── Exercise data ──

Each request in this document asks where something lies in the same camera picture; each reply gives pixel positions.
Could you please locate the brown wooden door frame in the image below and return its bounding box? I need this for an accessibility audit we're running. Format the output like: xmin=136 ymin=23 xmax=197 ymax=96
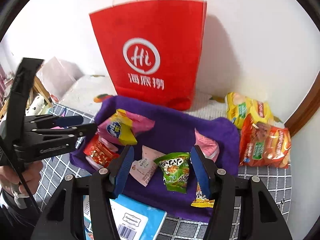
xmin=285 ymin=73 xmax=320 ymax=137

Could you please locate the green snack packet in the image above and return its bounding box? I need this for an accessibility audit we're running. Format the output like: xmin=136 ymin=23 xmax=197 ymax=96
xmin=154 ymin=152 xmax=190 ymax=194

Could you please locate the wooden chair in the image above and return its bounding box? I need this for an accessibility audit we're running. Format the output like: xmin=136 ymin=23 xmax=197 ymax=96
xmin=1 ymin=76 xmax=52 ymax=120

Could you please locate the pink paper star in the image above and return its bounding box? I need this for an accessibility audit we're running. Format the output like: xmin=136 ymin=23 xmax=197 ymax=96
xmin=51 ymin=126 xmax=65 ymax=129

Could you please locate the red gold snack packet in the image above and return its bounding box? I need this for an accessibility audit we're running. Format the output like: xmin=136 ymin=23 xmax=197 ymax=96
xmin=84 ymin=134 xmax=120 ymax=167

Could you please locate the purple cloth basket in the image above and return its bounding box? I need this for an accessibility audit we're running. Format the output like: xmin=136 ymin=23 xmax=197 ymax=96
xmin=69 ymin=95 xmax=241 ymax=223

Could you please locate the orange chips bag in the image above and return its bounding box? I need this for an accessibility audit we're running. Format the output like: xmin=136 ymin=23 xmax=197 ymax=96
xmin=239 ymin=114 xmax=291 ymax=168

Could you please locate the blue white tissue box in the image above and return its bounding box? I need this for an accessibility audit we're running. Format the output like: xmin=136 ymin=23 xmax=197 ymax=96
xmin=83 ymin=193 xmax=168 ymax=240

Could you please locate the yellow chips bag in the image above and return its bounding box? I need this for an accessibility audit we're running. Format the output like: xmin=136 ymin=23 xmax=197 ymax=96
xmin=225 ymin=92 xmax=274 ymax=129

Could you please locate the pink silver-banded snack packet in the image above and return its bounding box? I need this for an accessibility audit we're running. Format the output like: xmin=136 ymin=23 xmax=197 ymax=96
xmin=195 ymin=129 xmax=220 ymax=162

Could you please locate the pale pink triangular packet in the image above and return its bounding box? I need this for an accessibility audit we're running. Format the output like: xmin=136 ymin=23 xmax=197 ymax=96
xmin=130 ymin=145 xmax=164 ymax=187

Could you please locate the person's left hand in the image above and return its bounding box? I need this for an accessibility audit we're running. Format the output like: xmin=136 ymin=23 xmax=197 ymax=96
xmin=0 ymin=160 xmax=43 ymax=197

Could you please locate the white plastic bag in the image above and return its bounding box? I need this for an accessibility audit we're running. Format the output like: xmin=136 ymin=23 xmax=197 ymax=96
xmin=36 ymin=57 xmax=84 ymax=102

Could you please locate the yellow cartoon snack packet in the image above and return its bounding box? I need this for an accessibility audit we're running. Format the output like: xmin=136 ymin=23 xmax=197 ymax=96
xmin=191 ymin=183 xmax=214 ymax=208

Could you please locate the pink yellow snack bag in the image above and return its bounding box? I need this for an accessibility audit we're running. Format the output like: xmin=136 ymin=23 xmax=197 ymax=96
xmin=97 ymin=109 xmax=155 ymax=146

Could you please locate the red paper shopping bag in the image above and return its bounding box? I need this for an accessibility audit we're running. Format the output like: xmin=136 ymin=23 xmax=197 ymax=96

───

__Brief__
Your answer must contain the full data, repeated exactly, without pictures.

__Worked solution__
Each request in this document asks where something lies in the same camera picture; each reply gives pixel positions.
Could you please locate the brown wooden door frame in the image below and return its bounding box? I need this for an accessibility audit we're running. Format the output like: xmin=136 ymin=23 xmax=197 ymax=96
xmin=285 ymin=73 xmax=320 ymax=137

Could you please locate the green snack packet in the image above and return its bounding box? I need this for an accessibility audit we're running. Format the output like: xmin=136 ymin=23 xmax=197 ymax=96
xmin=154 ymin=152 xmax=190 ymax=194

Could you please locate the wooden chair in the image above and return its bounding box? I need this for an accessibility audit we're running. Format the output like: xmin=136 ymin=23 xmax=197 ymax=96
xmin=1 ymin=76 xmax=52 ymax=120

Could you please locate the pink paper star in the image above and return its bounding box? I need this for an accessibility audit we're running. Format the output like: xmin=136 ymin=23 xmax=197 ymax=96
xmin=51 ymin=126 xmax=65 ymax=129

Could you please locate the red gold snack packet in the image above and return its bounding box? I need this for an accessibility audit we're running. Format the output like: xmin=136 ymin=23 xmax=197 ymax=96
xmin=84 ymin=134 xmax=120 ymax=167

Could you please locate the purple cloth basket in the image above and return its bounding box? I need this for an accessibility audit we're running. Format the output like: xmin=136 ymin=23 xmax=197 ymax=96
xmin=69 ymin=95 xmax=241 ymax=223

Could you please locate the orange chips bag in the image above and return its bounding box? I need this for an accessibility audit we're running. Format the output like: xmin=136 ymin=23 xmax=197 ymax=96
xmin=239 ymin=114 xmax=291 ymax=168

Could you please locate the blue white tissue box in the image above and return its bounding box? I need this for an accessibility audit we're running. Format the output like: xmin=136 ymin=23 xmax=197 ymax=96
xmin=83 ymin=193 xmax=168 ymax=240

Could you please locate the yellow chips bag in the image above and return its bounding box? I need this for an accessibility audit we're running. Format the output like: xmin=136 ymin=23 xmax=197 ymax=96
xmin=225 ymin=92 xmax=274 ymax=129

Could you please locate the pink silver-banded snack packet in the image above and return its bounding box? I need this for an accessibility audit we're running. Format the output like: xmin=136 ymin=23 xmax=197 ymax=96
xmin=195 ymin=129 xmax=220 ymax=162

Could you please locate the pale pink triangular packet in the image above and return its bounding box? I need this for an accessibility audit we're running. Format the output like: xmin=136 ymin=23 xmax=197 ymax=96
xmin=130 ymin=145 xmax=164 ymax=187

Could you please locate the person's left hand in the image above and return its bounding box? I need this for an accessibility audit we're running. Format the output like: xmin=136 ymin=23 xmax=197 ymax=96
xmin=0 ymin=160 xmax=43 ymax=197

Could you please locate the white plastic bag in the image above and return its bounding box? I need this for an accessibility audit we're running. Format the output like: xmin=136 ymin=23 xmax=197 ymax=96
xmin=36 ymin=57 xmax=84 ymax=102

Could you please locate the yellow cartoon snack packet in the image above and return its bounding box? I need this for an accessibility audit we're running. Format the output like: xmin=136 ymin=23 xmax=197 ymax=96
xmin=191 ymin=183 xmax=214 ymax=208

Could you please locate the pink yellow snack bag in the image above and return its bounding box? I need this for an accessibility audit we're running. Format the output like: xmin=136 ymin=23 xmax=197 ymax=96
xmin=97 ymin=109 xmax=155 ymax=146

Could you please locate the red paper shopping bag in the image above and return its bounding box? I need this for an accessibility audit we're running. Format the output like: xmin=136 ymin=23 xmax=197 ymax=96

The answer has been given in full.